Tangan Darius mengepal. Ia sudah hilang kesabaran, tetapi tindakkannya langsung dicegah oleh Brama, padahal Praka sudah siap menerima hantaman itu.
"Percuma, kita akan tetap di sini dan biarkan proses itu berlangsung," ucap Praka yang sudah diobati dan diperban melingkar di kepala menutupi mata kanan yang sebenarnya baik-baik saja dan telinga kanan yang terluka.
"Bagaimana dengan oksigen seperti katamu, hah?!" teriak Darius yang sudah mendengar cerita dari Brama, "Kau mau menghabisi kami satu persatu?!"
Praka diam, mendengarkan sesuatu yang tiba-tiba membuat semuanya terfokus akan hal itu.
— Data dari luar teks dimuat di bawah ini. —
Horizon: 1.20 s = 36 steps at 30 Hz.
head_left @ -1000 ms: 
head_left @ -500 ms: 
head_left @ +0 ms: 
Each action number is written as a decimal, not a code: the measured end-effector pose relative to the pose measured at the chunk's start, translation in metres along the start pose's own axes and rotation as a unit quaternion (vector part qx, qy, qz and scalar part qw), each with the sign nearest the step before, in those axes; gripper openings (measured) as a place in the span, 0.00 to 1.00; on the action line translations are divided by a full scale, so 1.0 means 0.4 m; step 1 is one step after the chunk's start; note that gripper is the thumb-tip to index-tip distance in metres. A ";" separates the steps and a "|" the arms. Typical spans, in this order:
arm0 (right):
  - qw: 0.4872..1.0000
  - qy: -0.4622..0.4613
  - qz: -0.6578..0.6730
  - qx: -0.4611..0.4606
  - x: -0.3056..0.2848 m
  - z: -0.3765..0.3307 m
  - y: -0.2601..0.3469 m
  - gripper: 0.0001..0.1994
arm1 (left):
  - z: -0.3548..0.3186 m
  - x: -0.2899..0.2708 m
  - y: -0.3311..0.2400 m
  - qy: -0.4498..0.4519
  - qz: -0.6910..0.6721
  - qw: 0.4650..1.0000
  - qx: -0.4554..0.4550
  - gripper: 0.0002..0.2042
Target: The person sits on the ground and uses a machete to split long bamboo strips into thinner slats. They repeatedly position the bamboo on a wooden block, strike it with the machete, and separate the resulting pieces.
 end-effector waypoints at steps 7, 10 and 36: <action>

Layar komputer yang ada di atas meja pun menyala dengan sendirinya.
Layar itu menjadi gelap sesaat, lalu banyak bintik-bintik seperti barang rusak. Hingga pada detik selanjutnya, saat semuanya mendekat untuk melihatnya, tercetak pada layar itu layaknya stopwatch dan waktu mulai dari enam puluh menit dan berkurang detik demi detik.
Hitungan mundur dimulai.
"Apa ini?" Darius menatap Praka yang ada di belakangnya. Terlihat pula dua wanita yang ikut membantu mengobati Praka.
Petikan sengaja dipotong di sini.